- _Exercise objective_:
For each line below, write it out exactly as it appears.
*** Data below Section Begins ***
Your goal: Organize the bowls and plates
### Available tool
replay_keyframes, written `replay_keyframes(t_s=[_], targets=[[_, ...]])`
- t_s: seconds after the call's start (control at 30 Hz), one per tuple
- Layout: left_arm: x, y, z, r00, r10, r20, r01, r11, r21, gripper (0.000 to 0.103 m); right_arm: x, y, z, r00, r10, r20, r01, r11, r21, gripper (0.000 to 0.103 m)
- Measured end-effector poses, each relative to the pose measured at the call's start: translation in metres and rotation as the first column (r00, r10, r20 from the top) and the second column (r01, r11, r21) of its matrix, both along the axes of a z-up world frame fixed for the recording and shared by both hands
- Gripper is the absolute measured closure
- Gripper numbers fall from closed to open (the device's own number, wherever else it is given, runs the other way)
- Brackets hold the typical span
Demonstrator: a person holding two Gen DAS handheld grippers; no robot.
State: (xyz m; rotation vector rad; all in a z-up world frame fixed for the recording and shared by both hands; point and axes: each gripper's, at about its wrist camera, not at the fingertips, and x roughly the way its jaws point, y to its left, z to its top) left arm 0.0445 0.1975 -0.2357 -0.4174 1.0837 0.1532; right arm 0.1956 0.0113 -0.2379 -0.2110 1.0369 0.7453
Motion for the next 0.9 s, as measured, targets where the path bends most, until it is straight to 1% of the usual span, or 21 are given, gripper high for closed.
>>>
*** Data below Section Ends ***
- _Exercise answer_:
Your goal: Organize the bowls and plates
### Available tool
replay_keyframes, written `replay_keyframes(t_s=[_], targets=[[_, ...]])`
- t_s: seconds after the call's start (control at 30 Hz), one per tuple
- Layout: left_arm: x, y, z, r00, r10, r20, r01, r11, r21, gripper (0.000 to 0.103 m); right_arm: x, y, z, r00, r10, r20, r01, r11, r21, gripper (0.000 to 0.103 m)
- Measured end-effector poses, each relative to the pose measured at the call's start: translation in metres and rotation as the first column (r00, r10, r20 from the top) and the second column (r01, r11, r21) of its matrix, both along the axes of a z-up world frame fixed for the recording and shared by both hands
- Gripper is the absolute measured closure
- Gripper numbers fall from closed to open (the device's own number, wherever else it is given, runs the other way)
- Brackets hold the typical span
Demonstrator: a person holding two Gen DAS handheld grippers; no robot.
State: (xyz m; rotation vector rad; all in a z-up world frame fixed for the recording and shared by both hands; point and axes: each gripper's, at about its wrist camera, not at the fingertips, and x roughly the way its jaws point, y to its left, z to its top) left arm 0.0445 0.1975 -0.2357 -0.4174 1.0837 0.1532; right arm 0.1956 0.0113 -0.2379 -0.2110 1.0369 0.7453
Motion for the next 0.9 s, as measured, targets where the path bends most, until it is straight to 1% of the usual span, or 21 are given, gripper high for closed.
>>>

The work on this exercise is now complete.